Dimagrire
Più snella grazie alle prugne secche

Sono più efficaci dei frutti freschi per curare stipsi e dolori addominali, contengono zuccheri e fibre ma poche calorie, e sono anche disintossicanti

Nonostante siano spesso sottovalutate a livello nutrizionale, le prugne secche d’origine biologica, oltre ad avere un gusto e una consistenza accattivanti, hanno interessanti proprietà per chi intende smaltire qualche chilo. In primo luogo sono energetiche ma senza essere troppo caloriche:  un etto di prugne secche (che corrisponde più o meno a una decina di frutti) può apportare tra le 150 e le 230 calorie. Ma mangiare una decina di prugne è davvero un’eccezione, perché questi frutti risultano sazianti già a piccole dosi: grazie al processo di essiccazione, contengono ben il 35% di zuccheri (contro il 10% circa delle prugne fresche) tra cui glucosio e fruttosio, utilizzati e metabolizzati velocemente  quando subentra l’attacco di fame.

 

I loro pregi sono numerosi

 Questo serbatoio di energia ha anche proprietà diuretiche, cosa che le rende ideali come cura disintossicante dopo periodi di eccessi alimentari. Inoltre, sono indicate per regolarizzare l'attività del fegato e soprattutto quella dell’intestino. Infatti, le prugne hanno la fama di avere proprietà lassative, dovute al fatto che contengono nel succo piccole dosi di una particolare sostanza, la difenilisatina, la quale stimola i movimenti dell’intestino che servono a favorire l’evacuazione delle feci. Quest’azione blandamente lassativa è accentuata nelle prugne secche, per via della concentrazione dei principi attivi e delle fibre, ed è favorita anche dalla presenza di due zuccheri, il fruttosio e il sorbitolo. A proposito di fibre, le prugne secche ne contengono circa 10-16 grammi per etto, contro i 2 grammi in media del frutto fresco.

 

Fanno bene anche al metabolismo

 Un alto contenuto di minerali, tra cui potassio, magnesio e zinco, rende le prugne secche particolarmente indicate per mantenere il delicato bilancio dell’equilibrio idroelettrolitico dell’organismo, con benefici effetti sul metabolismo. In più, le prugne secche aiutano a conservare tonici e sodi i tessuti per via delle loro proprietà antiossidanti dovute alla concentrazione di vitamina A, betacarotene e zinco.  Ne bastano quindi una decina al giorno per evitare smagliature e flaccidità.

 

Con lo yogurt e i cereali diventano un mini pasto

 Ecco qualche consiglio pratico per sapere come e quando inserire le prugne secche nella propria dieta alimentare quotidiana.

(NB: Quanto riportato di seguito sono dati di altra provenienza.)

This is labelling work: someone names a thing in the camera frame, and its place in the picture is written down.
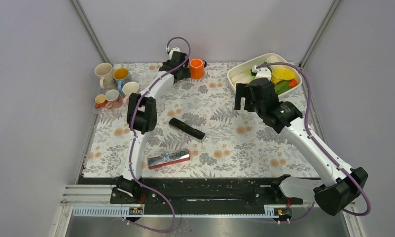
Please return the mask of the large orange mug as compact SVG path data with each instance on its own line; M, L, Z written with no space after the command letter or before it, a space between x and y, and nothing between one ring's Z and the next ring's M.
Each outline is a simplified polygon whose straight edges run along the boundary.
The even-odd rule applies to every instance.
M205 75L205 67L207 62L202 59L192 59L189 62L190 77L192 79L202 79Z

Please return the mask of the light pink mug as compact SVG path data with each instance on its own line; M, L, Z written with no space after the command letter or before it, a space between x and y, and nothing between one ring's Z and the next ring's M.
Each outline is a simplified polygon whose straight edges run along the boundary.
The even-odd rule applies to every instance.
M123 87L122 87L122 92L124 94L124 98L123 98L123 103L126 104L130 95L132 93L137 93L140 90L139 84L134 82L134 81L130 81L128 83L126 83Z

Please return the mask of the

Ed esaltarne in questo modo le virtù snellenti.

 

Al mattino

 Per la prima colazione, le prugne secche sono un alimento perfetto per iniziare con la giusta scorta energetica la giornata, meglio se accompagnandone un paio a cereali integrali e yogurt, che favoriscono una rapida evacuazione.

 

Durante il giorno

 Un paio di prugne secche possono costituire un ottimo spuntino per mettere a tacere la fame di metà mattina o del pomeriggio, soprattutto per chi segue un regime ipocalorico. 

 

Nel tardo pomeriggio

 Mangiare una o due prugne secche prima di andare in palestra o subito dopo una nuotata in piscina può servire a non arrivare a casa con lo stomaco che “reclama” una gran quantità di cibo, evitando così il rischio di buttarsi sugli stuzzichini ipercalorici.

Prima di andare a dormire
Un decotto a base di prugne secche bevuto prima di coricarsi può essere utile per depurare e tonificare l’organismo.